La théorie qui postule que le niveau de traitement est un déterminant important de la mémorisation se trouve défendue par nos résultats. Mais on peut également proposer que la gestion intentionnelle du processus mnésique contribue au niveau de performance.

Si l'on considère la proportion de mots rappelés dont on est sûr qu'ils ont été traités sémantiquement, on s'aperçoit que le troisième groupe est largement meilleur que les deux autres (rappel libre ; figure 6.1) :

Ces mêmes proportions peuvent être déterminées pour le rappel total (figure 6.4) :

Par ces approximations peut-être excessives, on arrive à trouver des proportions de rappel similaires entre les trois groupes, en se basant sur seulement 5 items de la liste et en prenant en compte l'assistance fournie au sujet en rappel indicé.
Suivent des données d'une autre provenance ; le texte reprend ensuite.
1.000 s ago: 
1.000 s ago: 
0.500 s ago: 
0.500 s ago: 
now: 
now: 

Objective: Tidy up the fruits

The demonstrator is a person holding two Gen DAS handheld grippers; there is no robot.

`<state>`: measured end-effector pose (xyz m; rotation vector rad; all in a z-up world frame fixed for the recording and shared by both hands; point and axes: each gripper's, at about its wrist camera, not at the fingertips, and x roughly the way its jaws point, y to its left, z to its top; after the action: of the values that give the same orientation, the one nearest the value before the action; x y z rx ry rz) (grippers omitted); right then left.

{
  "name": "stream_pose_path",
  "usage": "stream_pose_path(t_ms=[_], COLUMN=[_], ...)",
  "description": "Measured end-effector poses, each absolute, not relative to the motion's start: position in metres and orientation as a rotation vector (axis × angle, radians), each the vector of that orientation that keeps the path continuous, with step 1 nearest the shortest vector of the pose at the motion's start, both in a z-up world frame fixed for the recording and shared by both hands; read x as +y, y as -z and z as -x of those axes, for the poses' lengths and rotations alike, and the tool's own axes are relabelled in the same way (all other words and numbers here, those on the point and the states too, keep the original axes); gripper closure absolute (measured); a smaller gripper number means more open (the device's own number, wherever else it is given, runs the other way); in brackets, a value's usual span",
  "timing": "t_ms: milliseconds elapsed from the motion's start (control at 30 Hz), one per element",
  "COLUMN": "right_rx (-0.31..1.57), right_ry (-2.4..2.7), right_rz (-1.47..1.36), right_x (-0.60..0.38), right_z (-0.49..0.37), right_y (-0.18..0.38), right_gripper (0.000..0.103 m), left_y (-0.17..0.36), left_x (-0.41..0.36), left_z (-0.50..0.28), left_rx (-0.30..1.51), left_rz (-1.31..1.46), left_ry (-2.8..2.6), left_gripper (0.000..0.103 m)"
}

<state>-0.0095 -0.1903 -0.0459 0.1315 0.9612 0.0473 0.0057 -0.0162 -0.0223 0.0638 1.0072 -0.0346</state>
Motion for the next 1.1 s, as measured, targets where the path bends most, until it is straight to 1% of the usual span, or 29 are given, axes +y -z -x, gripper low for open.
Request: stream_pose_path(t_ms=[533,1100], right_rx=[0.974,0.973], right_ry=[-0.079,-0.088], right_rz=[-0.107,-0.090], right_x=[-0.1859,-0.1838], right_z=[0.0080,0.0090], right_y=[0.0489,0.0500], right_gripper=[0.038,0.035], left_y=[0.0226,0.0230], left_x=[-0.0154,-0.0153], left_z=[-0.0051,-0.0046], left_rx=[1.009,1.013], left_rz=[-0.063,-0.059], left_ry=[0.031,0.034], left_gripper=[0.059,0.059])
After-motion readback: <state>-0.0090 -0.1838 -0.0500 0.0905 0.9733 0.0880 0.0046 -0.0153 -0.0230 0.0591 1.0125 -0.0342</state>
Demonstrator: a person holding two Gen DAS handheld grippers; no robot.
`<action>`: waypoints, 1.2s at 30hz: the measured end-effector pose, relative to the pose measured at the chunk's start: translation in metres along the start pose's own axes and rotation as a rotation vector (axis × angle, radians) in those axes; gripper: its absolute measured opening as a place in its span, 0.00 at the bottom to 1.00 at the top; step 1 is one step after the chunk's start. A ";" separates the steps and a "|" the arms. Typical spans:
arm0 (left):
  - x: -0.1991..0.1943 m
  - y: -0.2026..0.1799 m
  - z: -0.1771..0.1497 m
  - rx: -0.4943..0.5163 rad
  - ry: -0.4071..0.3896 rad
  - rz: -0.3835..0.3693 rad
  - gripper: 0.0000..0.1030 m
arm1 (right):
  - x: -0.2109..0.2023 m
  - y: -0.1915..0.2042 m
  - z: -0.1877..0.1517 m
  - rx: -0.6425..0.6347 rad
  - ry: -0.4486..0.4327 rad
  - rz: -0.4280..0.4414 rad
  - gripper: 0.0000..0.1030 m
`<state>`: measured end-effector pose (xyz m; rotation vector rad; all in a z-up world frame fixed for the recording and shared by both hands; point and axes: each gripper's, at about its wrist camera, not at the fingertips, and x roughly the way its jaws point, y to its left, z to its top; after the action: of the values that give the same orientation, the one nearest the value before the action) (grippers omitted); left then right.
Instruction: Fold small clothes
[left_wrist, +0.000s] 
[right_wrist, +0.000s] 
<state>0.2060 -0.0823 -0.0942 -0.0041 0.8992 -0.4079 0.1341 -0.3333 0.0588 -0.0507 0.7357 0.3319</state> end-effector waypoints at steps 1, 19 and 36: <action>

Il ne semble pas que la performance de mémoire soit une simple question de traitement sémantique réalisé sur des items individuels. A notre avis, la manière dont le sujet gère, contrôle et planifie ses processus de mémoire est tout aussi importante. De même, la prise de conscience de la structure globale de la liste est un élément primordial qui découle des activités de traitement mises en oeuvre au cours de l'apprentissage. Evidemment, les instructions données aux sujets influencent beaucoup les résultats obtenus, ce qui constitue une preuve de différences dans la gestion intentionnelle des processus de mémorisation.